The simple math of a densely populated nation with a first world budget means that a country like Japan gets some of the best (ie. costliest) art exhibits coming through its major cities.
My wife and I were at one such exhibit of mostly impressionist stuff in Kobe a few years back when I had an 'aha' moment - like discovering "The Catcher in the Rye" when I was fifteen and never needing a Hardy Boys adventure (love them as I did) again.
By luck of what had seemed like bad-timing on account of not particularly organized living, we wound up at the museum on the very last hour and a half of the very last day of the exhibit. The luck being that the place was pleasantly peopled, rather than cattle-prod packed, a not minor miracle in Kansai, Japan.
We walked our way round the square of a long rectangular shaped room, following the walls, stopping careful-interested at each painting.
We saw Pissaros and Cezannes and all the big name players you come to see and so much ooh and ahh and eye pleasure, each one more mouth-dropping than the next; this was a big money, big culture, exciting event. We were as floaty buoyed up by the quality of work as anyone, that intensity of colour and light, and the beauty. So much beauty. And the quiet calm that just looking at some paint can do to you. Even the biggest crowds settle down at a decent art gallery.

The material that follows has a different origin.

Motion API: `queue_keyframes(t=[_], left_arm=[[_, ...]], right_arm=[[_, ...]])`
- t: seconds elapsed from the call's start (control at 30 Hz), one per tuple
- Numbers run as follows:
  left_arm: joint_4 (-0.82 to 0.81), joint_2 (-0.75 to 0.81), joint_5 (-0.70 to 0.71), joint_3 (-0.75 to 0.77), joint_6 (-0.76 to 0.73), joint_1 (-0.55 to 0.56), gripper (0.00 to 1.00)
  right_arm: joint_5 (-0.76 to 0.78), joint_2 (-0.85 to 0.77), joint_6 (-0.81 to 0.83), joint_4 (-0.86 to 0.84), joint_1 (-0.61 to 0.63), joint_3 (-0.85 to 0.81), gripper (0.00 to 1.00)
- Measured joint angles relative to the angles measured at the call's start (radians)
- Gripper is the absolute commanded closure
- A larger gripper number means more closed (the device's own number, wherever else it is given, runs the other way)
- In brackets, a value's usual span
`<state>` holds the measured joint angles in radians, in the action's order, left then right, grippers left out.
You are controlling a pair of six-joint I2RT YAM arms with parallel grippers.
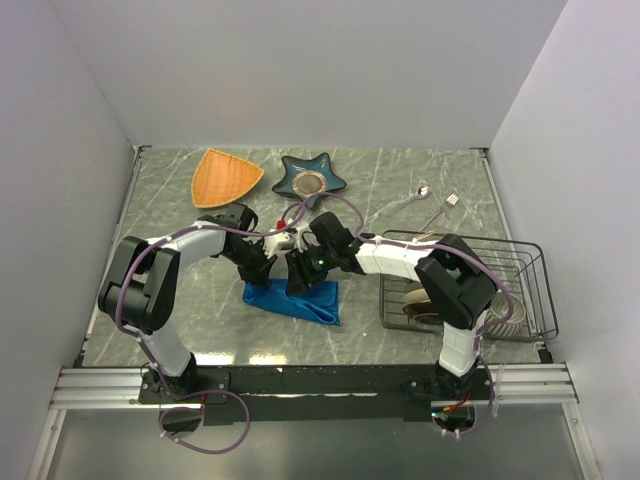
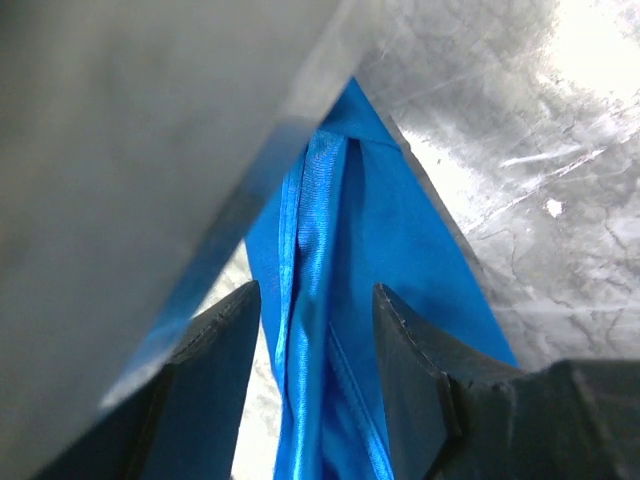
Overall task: Fold the napkin into a case and place the utensils inside
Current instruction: Stuff the top corner of the smaller-rectangle-folded napkin into the folded napkin.
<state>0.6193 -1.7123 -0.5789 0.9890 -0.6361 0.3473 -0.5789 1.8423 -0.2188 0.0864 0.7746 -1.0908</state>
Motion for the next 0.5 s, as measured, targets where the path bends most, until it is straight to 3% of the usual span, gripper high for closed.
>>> queue_keyframes(t=[0.5], left_arm=[[0.004,-0.001,-0.001,0.002,-0.01,0.0,0.99]], right_arm=[[-0.009,-0.106,-0.023,-0.061,0.0,0.146,0.39]])
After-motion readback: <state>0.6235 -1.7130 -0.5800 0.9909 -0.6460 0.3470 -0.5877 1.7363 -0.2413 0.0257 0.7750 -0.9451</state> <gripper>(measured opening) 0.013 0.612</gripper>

We were most of the way across the last wall when we reached the single Van Gogh at the show. His 'Room at Arles' [see 'Writerly Advice' post below, or just click it]. And I'm sorry, but Van Gogh, Van Shmo. It's a painting of a room. I mean really. Who gives a shit? [Impossibly vague reference to a line Jennifer Lopez gives in "Out of Sight."]
Who gave a shit? Oh, I don't know - me, Ai, and I'm guessing just about everyone else at the show because that painting, it was like it was glowing it had so much power, so much power it erased all the paintings that came before it, every big money, big name Renoir and Manet and Degas, all these lovely famous, hard-working, enormously talented legends I had minutes earlier been so overjoyed to see, suddenly it was like they didn't even exist, like, I imagine, the terrific excitement of seeing Matt Damon and, say, Edward Norton on stage (if they were stage actors) and then having a 1970s in his prime Serpico, Godfather, Dog Day Afternoon Al Pacino step up onto that stage. That kind of glaring difference.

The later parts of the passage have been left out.